§ **Work instructions**
Copy from the first line below down to and including the line with "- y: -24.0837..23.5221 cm". Skip the pictures.

========================================

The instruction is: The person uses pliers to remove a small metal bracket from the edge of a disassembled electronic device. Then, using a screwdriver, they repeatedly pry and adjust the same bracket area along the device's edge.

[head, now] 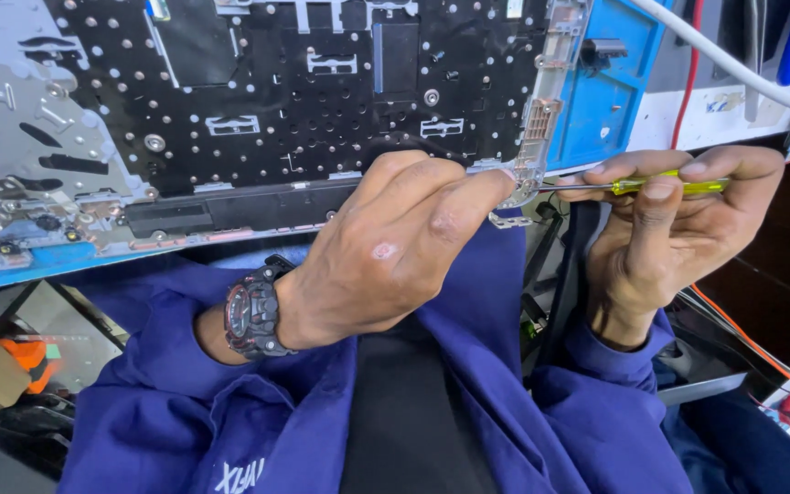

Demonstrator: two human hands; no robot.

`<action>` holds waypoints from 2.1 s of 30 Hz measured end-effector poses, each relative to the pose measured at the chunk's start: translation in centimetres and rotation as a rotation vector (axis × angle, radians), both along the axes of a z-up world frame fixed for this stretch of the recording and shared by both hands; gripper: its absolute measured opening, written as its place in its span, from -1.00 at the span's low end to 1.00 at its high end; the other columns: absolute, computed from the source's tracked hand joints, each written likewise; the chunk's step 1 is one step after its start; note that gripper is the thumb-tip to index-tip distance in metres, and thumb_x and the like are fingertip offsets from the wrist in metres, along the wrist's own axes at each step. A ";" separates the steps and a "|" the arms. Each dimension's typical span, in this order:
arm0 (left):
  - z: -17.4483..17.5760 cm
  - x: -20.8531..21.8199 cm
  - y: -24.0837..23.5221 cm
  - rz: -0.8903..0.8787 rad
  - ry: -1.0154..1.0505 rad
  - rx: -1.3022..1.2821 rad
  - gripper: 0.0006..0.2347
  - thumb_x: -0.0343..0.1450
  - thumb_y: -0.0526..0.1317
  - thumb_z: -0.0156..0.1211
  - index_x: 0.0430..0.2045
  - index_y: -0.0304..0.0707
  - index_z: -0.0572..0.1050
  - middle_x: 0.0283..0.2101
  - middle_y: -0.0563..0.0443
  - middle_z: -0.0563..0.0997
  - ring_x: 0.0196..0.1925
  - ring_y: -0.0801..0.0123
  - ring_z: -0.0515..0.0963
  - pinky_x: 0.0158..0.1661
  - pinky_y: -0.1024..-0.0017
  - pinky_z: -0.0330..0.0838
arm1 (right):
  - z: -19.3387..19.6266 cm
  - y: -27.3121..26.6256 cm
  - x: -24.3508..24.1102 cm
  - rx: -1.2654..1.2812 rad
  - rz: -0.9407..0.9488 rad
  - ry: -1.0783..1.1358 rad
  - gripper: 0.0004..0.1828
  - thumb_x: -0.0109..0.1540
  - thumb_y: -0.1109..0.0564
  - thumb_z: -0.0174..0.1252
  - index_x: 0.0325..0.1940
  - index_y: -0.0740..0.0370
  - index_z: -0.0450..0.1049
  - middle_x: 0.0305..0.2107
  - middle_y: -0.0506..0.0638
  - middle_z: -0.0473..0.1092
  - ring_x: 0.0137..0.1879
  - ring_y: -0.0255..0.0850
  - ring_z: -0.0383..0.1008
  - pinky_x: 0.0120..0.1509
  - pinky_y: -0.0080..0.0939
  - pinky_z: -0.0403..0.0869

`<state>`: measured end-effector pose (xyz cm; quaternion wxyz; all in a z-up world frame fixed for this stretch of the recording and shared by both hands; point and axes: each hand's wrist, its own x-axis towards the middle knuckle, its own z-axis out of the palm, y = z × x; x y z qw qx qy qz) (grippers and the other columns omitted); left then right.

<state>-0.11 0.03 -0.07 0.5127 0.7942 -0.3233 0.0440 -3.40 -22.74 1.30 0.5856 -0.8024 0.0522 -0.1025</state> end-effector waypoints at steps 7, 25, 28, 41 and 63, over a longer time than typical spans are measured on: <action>-0.1 0.0 -0.2 0.022 -0.017 0.000 -0.82 0.58 -0.58 0.10 0.01 -0.46 0.35 -0.29 -0.12 0.46 -0.25 0.16 0.52 -0.04 0.23 0.53 | -0.3 0.1 -0.1 0.013 -0.005 -0.003 -0.72 0.52 0.05 0.01 0.04 0.13 0.02 -0.43 0.30 0.28 -0.34 0.02 0.42 -0.23 0.07 0.61; -0.2 -0.6 -0.3 0.000 0.000 -0.037 -0.77 0.56 -0.58 0.13 0.06 -0.50 0.33 -0.18 -0.21 0.51 -0.18 0.01 0.52 0.00 0.13 0.49 | -0.1 -0.4 -0.2 0.061 0.041 -0.040 -0.73 0.52 0.06 0.02 0.01 0.13 0.04 -0.39 0.31 0.34 -0.26 0.04 0.49 -0.17 0.10 0.67; -0.4 -0.6 -0.1 -0.039 0.045 -0.038 -0.67 0.51 -0.59 0.25 0.10 -0.50 0.30 -0.01 -0.24 0.57 -0.08 -0.07 0.59 0.07 0.06 0.49 | 0.8 0.0 0.0 0.041 0.051 -0.057 -0.72 0.52 0.05 0.03 0.02 0.15 0.04 -0.41 0.30 0.32 -0.28 0.06 0.48 -0.18 0.06 0.65; 0.2 -0.2 0.3 0.015 0.002 -0.029 -0.85 0.61 -0.51 -0.05 0.04 -0.44 0.35 -0.25 -0.12 0.47 -0.23 0.13 0.51 -0.02 0.23 0.48 | 1.9 2.4 -0.7 -0.275 0.217 -0.466 -0.69 0.42 0.14 0.04 0.06 0.43 0.16 -0.47 0.53 0.32 -0.34 0.31 0.53 -0.21 0.25 0.67; 0.0 -0.1 0.4 0.060 -0.088 0.027 -0.79 0.58 -0.55 0.00 0.07 -0.37 0.33 -0.34 0.07 0.48 -0.24 0.23 0.51 -0.01 0.30 0.46 | 1.3 3.0 1.1 -0.407 0.332 -0.674 -0.55 0.47 -0.02 -0.03 -0.05 0.55 0.29 -0.56 0.53 0.38 -0.45 0.35 0.55 -0.43 0.08 0.54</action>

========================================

§ **Answer to the problem**
The instruction is: The person uses pliers to remove a small metal bracket from the edge of a disassembled electronic device. Then, using a screwdriver, they repeatedly pry and adjust the same bracket area along the device's edge.

[head, now] 

Demonstrator: two human hands; no robot.

`<action>` holds waypoints from 2.1 s of 30 Hz measured end-effector poses, each relative to the pose measured at the chunk's start: translation in centimetres and rotation as a rotation vector (axis × angle, radians), both along the axes of a z-up world frame fixed for this stretch of the recording and shared by both hands; gripper: its absolute measured opening, written as its place in its span, from -1.00 at the span's low end to 1.00 at its high end; the other columns: absolute, computed from the source's tracked hand joints, each written likewise; the chunk's step 1 is one step after its start; note that gripper is the thumb-tip to index-tip distance in metres, and thumb_x and the like are fingertip offsets from the wrist in metres, along the wrist's own axes at each step. A ";" separates the steps and a "|" the arms. Each dimension's typical span, in this order:
arm0 (left):
  - z: -17.4483..17.5760 cm
  - x: -20.8531..21.8199 cm
  - y: -24.0837..23.5221 cm

Nothing else is needed to complete the exercise.